# Brief
Repeat the listing below line for line, exactly as shown.

■ ■ ■ ■

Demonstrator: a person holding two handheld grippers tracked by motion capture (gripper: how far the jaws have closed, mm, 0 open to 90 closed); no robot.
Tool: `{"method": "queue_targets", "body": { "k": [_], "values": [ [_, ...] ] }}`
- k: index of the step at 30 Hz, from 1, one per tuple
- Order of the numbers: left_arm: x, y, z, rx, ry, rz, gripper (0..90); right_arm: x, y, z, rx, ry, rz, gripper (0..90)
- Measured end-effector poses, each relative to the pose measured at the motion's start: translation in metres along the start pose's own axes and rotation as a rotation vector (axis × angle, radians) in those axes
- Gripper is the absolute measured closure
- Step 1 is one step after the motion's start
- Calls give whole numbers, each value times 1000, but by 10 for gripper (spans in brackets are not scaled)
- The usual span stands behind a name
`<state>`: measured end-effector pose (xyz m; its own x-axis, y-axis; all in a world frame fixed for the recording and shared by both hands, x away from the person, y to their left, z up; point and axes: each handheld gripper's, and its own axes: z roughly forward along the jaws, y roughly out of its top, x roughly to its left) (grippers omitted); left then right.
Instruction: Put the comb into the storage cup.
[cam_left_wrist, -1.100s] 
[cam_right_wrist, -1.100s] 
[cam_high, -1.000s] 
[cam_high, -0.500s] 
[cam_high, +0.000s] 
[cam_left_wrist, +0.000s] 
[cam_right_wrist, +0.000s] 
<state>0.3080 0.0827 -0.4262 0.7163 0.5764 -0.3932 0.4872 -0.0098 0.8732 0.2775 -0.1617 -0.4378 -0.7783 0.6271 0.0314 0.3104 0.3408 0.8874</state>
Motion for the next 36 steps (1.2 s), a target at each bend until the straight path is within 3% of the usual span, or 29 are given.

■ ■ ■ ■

# Answer for the task
Demonstrator: a person holding two handheld grippers tracked by motion capture (gripper: how far the jaws have closed, mm, 0 open to 90 closed); no robot.
Tool: `{"method": "queue_targets", "body": { "k": [_], "values": [ [_, ...] ] }}`
- k: index of the step at 30 Hz, from 1, one per tuple
- Order of the numbers: left_arm: x, y, z, rx, ry, rz, gripper (0..90); right_arm: x, y, z, rx, ry, rz, gripper (0..90)
- Measured end-effector poses, each relative to the pose measured at the motion's start: translation in metres along the start pose's own axes and rotation as a rotation vector (axis × angle, radians) in those axes
- Gripper is the absolute measured closure
- Step 1 is one step after the motion's start
- Calls give whole numbers, each value times 1000, but by 10 for gripper (spans in brackets are not scaled)
- The usual span stands behind a name
`<state>`: measured end-effector pose (xyz m; its own x-axis, y-axis; all in a world frame fixed for the recording and shared by both hands, x away from the person, y to their left, z up; point and axes: each handheld gripper's, and its own axes: z roughly forward along the jaws, y roughly out of its top, x roughly to its left) (grippers omitted); left then right.
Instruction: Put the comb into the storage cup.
[cam_left_wrist, -1.100s] 
[cam_right_wrist, -1.100s] 
[cam_high, -1.000s] 
[cam_high, -0.500s] 
[cam_high, +0.000s] 
[cam_left_wrist, +0.000s] 
[cam_right_wrist, +0.000s] 
<state>0.3080 0.0827 -0.4262 0.7163 0.5764 -0.3932 0.4872 -0.0098 0.8732 0.2775 -0.1617 -0.4378 -0.7783 0.6271 0.0314 0.3104 0.3408 0.8874</state>
Motion for the next 36 steps (1.2 s), a target at each bend until the straight path is within 3% of the usual span, or 29 are given.

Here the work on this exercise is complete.